Dans la province de l'après-mai 68, à la faveur
de sa première expérience amoureuse, Judith, 17 ans, étudiante en première
année de lettres, nous fait part, à travers sa rencontre avec Alain, jeune
militant, de sa soif de liberté et de son aspiration à revendiquer ses droits.
Par une introspection personnelle sur ses souvenirs d'enfance, elle revient sur
sa douloureuse condition familiale sous la coupe d'un père méprisant et violent
et d'une mère et une soeur soumises à sa tyrannie. Lors d'un dîner familial,
alors qu'elle avait quinze ans, Judith, extrêmement choquée par les paroles que
son père prononça, "Et depuis quand on fait ce qu'on veut dans la vie
?", affirmation, plus que question, Judith n'aura de cesse de vouloir
conquérir son indépendance et de mener sa vie comme elle l'entend, de faire des
études et de travailler, plutôt que de devenir une épouse docile. Et c'est donc
par le biais des études et de la fac qu'elle va découvrir le bonheur de la vie
en solitaire, les relations avec les autres jeunes, la lutte des classes,
l'action politique, mais surtout la force de l'amour, l'amour, cette chose à
laquelle elle ne s'était jamais préoccupée avant et qu'elle découvre avec toute
la candeur d'une jeune fille rêveuse...
Judith, à la fois rêveuse solitaire et
jeune fille aux pieds sur terre tisse son entrée dans la vie en confrontant son
histoire personnelle à celle qui est en train de se nouer pour les étudiants,
les jeunes, les citoyens des années 70, mêlant littérature, politique et
courant libertaire qui permirent l'accès à l'émancipation.

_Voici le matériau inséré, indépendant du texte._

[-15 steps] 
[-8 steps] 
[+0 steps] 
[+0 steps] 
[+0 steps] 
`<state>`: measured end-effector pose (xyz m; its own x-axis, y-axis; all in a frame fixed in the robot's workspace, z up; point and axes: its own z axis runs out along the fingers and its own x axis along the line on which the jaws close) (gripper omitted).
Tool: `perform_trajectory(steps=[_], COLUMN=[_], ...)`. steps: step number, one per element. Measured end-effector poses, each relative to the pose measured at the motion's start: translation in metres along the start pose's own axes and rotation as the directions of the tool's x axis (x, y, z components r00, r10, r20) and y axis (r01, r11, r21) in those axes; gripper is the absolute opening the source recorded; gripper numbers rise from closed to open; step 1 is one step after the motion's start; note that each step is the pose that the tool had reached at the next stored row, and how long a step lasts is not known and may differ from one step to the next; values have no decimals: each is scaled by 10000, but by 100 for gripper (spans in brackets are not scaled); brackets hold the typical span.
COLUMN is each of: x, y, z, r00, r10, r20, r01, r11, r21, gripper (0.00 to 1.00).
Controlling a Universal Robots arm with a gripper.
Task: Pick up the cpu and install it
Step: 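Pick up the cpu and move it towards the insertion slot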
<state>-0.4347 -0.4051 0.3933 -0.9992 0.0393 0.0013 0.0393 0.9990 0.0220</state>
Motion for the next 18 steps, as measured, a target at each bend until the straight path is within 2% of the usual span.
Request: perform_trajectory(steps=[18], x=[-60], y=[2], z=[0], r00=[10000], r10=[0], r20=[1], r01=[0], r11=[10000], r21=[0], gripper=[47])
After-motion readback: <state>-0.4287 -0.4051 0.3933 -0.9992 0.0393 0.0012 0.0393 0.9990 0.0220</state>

En devenant ainsi
"adulte", elle part à la quête de la vérité et lance une lutte contre
la soumission dans le but d'affronter enfin une famille sclérosée par les
non-dits...
Jeanne Benameur m'a encore transportée avec son écriture poétique
et sa prose magnifique. Sa manière de décrire à la fois simplement mais avec
force, les sentiments humains, m'a encore émue. Au-delà de la beauté de
l'écriture, l'histoire m'a forcément beaucoup touchée puisque touchant à la
fois à la condition féminine, à la lutte pour la liberté et à la juste
revendication. L'histoire m'a en outre rappelée le film "La chinoise"
de Jean-Luc Godard : j'ai retrouvé le personnage joué par Anne Wiasemsky dans
celui de Judith ! Ah, j'oubliais : j'ai beaucoup aimé la narration, la
ponctuation (beaucoup de très courtes phrases mais qui en disent long) et la
répétition des mots ("vite vite vite", "léger léger léger",
"loin loin loin", "fine fine fine"...)
Morceaux choisis
(j'ai du me restreindre pour éviter de vous citer des passages qui en diraient
trop sur le dénouement !) :
"J'ai mis des galets bien plats, bien lourds,
aux quatre coins de mon univers. Pour le tenir. J'ai peur de ce qui s'enfonce,
du sable qui peut s'ébouler sous mes pas et..."
"J'ai le coeur qui
flotte, heureux. J'ai la tête libre. Il y a du ciel, beaucoup, dans ma tête.
Quand sa bouche s'approche de la mienne, je suis toute vivante. Mon coeur il
est partout sur ma peau. ça palpite et ça vibre. Fort."
"Si je me
réveille la nuit, je sais que je peux replonger dans la lecture et que le
sommeil va me cueillir à nouveau, embarquée loin dans l'écriture d'autres que
moi et parfois ramenée si près de moi que j'en suis bouleversée, comme si le
livre n'était que pour moi. Je ne sais pas comment font les auteurs pour
arriver à ça mais c'est magnifique."
"Quand je vois ce qu'est devenue
aujourd'hui l'université je me dis que nous avions terriblement raison et que
nous étions lucides, oui, lucides. Nous croyions encore au partage du savoir, à
la culture pour chacun, à l'égalité des chances et nous sentions bien qu'un
tournant se prenait, qui n'allait pas mener vers des lendemains ouverts. La
promesse d'une vie éclairée nous portait."